TERRE HAUTE —
When it comes to the impact of Title IX, the numbers tell the story.
In 1972, about 30,000 women participated in intercollegiate athletics in the U.S. By 2011, that number had grown to 193,000.
In 1972, 294,000 girls competed in high school sports; by 2011, that number had grown to 3.2 million.
That growth in the number of women participating in athletics is nothing short of “seismic,” said Linda Herman, a nationally recognized coach and athletics administrator who spoke at Indiana State University on Thursday.
The old stereotypes have changed as well, she said. “Our ‘tomboys’ have become student athletes,” she said.
Herman, a 1968 Indiana State graduate, was the inaugural Dr. Mildred Lemen Distinguished Speaker. She addressed, “Title IX: Why Should We Care?”
Title IX is federal legislation that mandated equal opportunity by gender in education, Herman said. While Title IX doesn’t mention “athletics,” it has had the highest public visibility and impact on women in sports.
A national pioneer for women’s athletics, Herman was a coach and athletics administrator at Illinois State University for more than 30 years.
Her talk generated some questions and discussion about pay differences between coaches of men’s and women’s sports at the college level and the lack of media coverage of women’s sports compared with men’s.
While some significant differences exist between coaches’ salaries for men’s and women’s teams, in some cases, “The jobs are different,” Herman said. When it comes to pay differences between coaches of men’s and women’s basketball, for example, “I don’t think those jobs are equal right now,” she said.
Media coverage and marketability are a factor, she said. Women’s sports must become more marketable, visible and in demand — which in turn, would produce more revenues.
The two issues of greatest concern to her now, she said, relate to media coverage of women’s sports and pay disparities for coaches.
During her talk, Herman noted that while great gains have occurred in the numbers of girls and women participating in sports, women in leadership and coaching roles have decreased, she said.
In 1972, when there were separate men’s and women’s athletic departments, women made up 90 percent of head coaches of women’s sports; today, that number is 43 percent at the Division 1 level.
In 1972, 90 percent of women’s athletic departments had female athletic directors; now, just 21 percent of athletic directors are women (for Divisions 1, 2 and 3.) On a positive note, female associate athletic directors have tripled since 1995.
She also stated that sports careers for women are increasing, but still inadequate. Just 17 percent of all sports industry executives are women, 27 percent of athletic trainers and 11 percent of sports information directors.
Also, financial support for women’s athletic programs has increased, but remains inequitable with men’s, she said, particularly in the areas of operating expenses and salaries for head coaches.

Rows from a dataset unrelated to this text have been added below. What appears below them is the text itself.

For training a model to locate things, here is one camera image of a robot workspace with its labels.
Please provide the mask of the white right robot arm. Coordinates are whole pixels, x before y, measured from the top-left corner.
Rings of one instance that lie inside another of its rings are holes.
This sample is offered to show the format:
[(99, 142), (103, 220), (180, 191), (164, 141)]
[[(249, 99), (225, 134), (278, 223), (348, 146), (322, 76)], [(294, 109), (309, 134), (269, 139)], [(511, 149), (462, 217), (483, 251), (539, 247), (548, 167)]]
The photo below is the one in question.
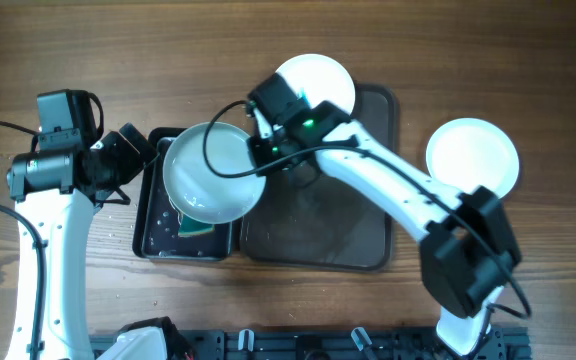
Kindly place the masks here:
[(522, 259), (500, 198), (429, 177), (330, 102), (309, 108), (300, 100), (264, 114), (280, 130), (253, 141), (274, 167), (244, 219), (247, 254), (310, 263), (348, 256), (369, 267), (398, 224), (416, 242), (422, 282), (441, 307), (437, 337), (454, 354), (475, 353)]

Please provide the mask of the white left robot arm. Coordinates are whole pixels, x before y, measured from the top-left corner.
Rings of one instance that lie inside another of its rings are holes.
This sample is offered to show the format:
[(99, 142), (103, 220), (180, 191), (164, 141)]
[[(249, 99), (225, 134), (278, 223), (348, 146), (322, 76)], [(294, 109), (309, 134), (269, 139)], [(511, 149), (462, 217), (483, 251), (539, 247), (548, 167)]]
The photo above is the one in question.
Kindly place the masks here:
[(9, 359), (91, 359), (86, 247), (94, 215), (157, 152), (130, 123), (92, 144), (77, 129), (16, 156), (7, 174), (20, 236)]

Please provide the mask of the green yellow sponge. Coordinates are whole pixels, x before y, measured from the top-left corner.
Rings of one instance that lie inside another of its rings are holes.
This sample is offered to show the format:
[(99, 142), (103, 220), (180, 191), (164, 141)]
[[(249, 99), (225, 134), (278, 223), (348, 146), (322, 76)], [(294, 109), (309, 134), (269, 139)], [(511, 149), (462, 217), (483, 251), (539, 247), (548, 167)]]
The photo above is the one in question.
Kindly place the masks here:
[(177, 234), (180, 238), (201, 236), (204, 234), (211, 233), (215, 229), (215, 226), (213, 224), (206, 224), (197, 221), (184, 213), (181, 213), (178, 216), (178, 221), (179, 221), (179, 228)]

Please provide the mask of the white plate front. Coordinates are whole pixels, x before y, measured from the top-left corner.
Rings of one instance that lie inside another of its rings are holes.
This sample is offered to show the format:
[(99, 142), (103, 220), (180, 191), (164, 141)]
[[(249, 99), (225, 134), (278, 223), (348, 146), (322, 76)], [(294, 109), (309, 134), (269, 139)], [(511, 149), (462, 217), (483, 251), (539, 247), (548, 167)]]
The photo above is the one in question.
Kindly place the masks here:
[(480, 186), (499, 198), (519, 180), (519, 153), (499, 127), (478, 118), (459, 118), (440, 126), (425, 153), (430, 175), (466, 193)]

She also looked at media coverage of women’s sports — only 2 percent of coverage on major networks is devoted to women’s sports; 88 to 95 percent of all sports coverage is men’s sports; and 15 percent of all sports media positions are female.
But when it comes to spectators of women’s sports, about half are women and half men.
Some of the greatest gains for women, in terms of role models, have occurred at the Olympics. In 1972, just 21 percent of Team USA was female. In 2012, 51 percent of Team USA was female. Also in 2012, women won 63 percent of gold medals for the USA.
Herman said there have been some significant societal changes since Title IX. Now, two-thirds of all Americans born after 1989 support continued change to achieve equality in the workplace, she said.
The number of women earning law degrees has grown from 7 percent in 1972 to 47 percent in 2010; the number of women earning medical degrees has risen from 9 percent in 1972 to 48 percent in 2010.
But efforts to improve gender equity and gains for women must continue, she said. “We needed Title IX 40 years ago, we need it now and we’ll need it 40 years from now,” she said.
The “pioneers” and “trailblazers” are getting older, she said. “We need a new generation” she told students.